Catalan modernism (modernisme català in Catalan) is the historiographic denomination of a mainly architectural style, although it also develops in the other plastic arts (painting and sculpture), and especially in design and decorative arts, which receive special attention . Although it is part of a general trend that arises throughout Europe (known in each country as modernism, art nouveau, Jugendstil, sezession, etc.), in Catalonia it acquires its own and differentiated personality. Its geographical name is due to its particular relationship with Catalonia and mainly with the city of Barcelona, ​​which were intensifying its differential characteristics within the Spanish culture for ideological and socioeconomic reasons, after the resurgence of the Catalan culture called "Renaixença" and in the context of a spectacular urban and industrial development. From the hands of Catalan architects, this style has however notable achievements in cities such as Cartagena, Carcagente, Comillas, Novelda, Astorga, Melilla or León and it is located chronologically at the end of the 19th century and the beginning of the 20th century; having as significant milestones the Universal Exhibition of Barcelona (1888) and the International Exhibition of Barcelona (1929). [1] The Catalan modernist painters (Ramón Casas, Santiago Rusiñol, Joaquim Sunyer, Hermenegildo Anglada Camarasa, Juan Brull, Ricard Canals, Javier Gosé, Josep Maria Sert, Miguel Utrillo), very connected with the avant-garde of Paris, had in the tavern Els Quatre Gats your meeting place. Pablo Picasso came out of the group. The Catalan modernist architects (Elías Rogent, Lluís Domènech i Montaner, Josep Puig i Cadafalch, Enric Sagnier, Juan Rubió, Josep Maria Jujol) developed their own language, from which Antoni Gaudí started to develop his particular, very personal artistic universe. [2 ] Currently, many of these modernist works are exhibited in Catalan museums such as the Museum of Catalan Modernism [3] and the National Museum of Art of Catalonia (MNAC).

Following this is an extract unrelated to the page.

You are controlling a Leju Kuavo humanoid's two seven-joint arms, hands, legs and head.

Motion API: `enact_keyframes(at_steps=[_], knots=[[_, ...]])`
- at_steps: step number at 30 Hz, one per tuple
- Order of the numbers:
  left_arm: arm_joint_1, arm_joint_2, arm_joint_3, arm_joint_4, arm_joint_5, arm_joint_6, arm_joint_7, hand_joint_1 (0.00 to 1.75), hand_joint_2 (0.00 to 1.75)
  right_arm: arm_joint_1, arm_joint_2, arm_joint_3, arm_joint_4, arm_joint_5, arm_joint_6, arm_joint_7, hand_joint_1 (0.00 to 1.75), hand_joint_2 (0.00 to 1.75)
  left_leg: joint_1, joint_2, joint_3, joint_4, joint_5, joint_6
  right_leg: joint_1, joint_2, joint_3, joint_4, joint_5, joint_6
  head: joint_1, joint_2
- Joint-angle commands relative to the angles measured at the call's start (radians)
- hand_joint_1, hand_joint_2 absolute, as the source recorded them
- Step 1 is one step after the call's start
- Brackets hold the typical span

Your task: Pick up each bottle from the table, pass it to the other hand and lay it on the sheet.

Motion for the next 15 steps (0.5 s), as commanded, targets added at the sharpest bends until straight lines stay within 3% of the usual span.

At the end of the 19th century, architectural trends emerged in Europe that broke with traditional criteria and sought new ways of building with a view to the 20th century, which gave great relevance to aesthetics. This movement is a consequence of the Industrial Revolution, which has taken root in various countries, and the advances derived from it, such as electricity, the railroad and the steam engine, which have completely changed the way of life of the population. and they have originated a growth of the cities, in which industries have been established that run a growing number of bourgeoisie. Modernism is thus an urban and bourgeois style.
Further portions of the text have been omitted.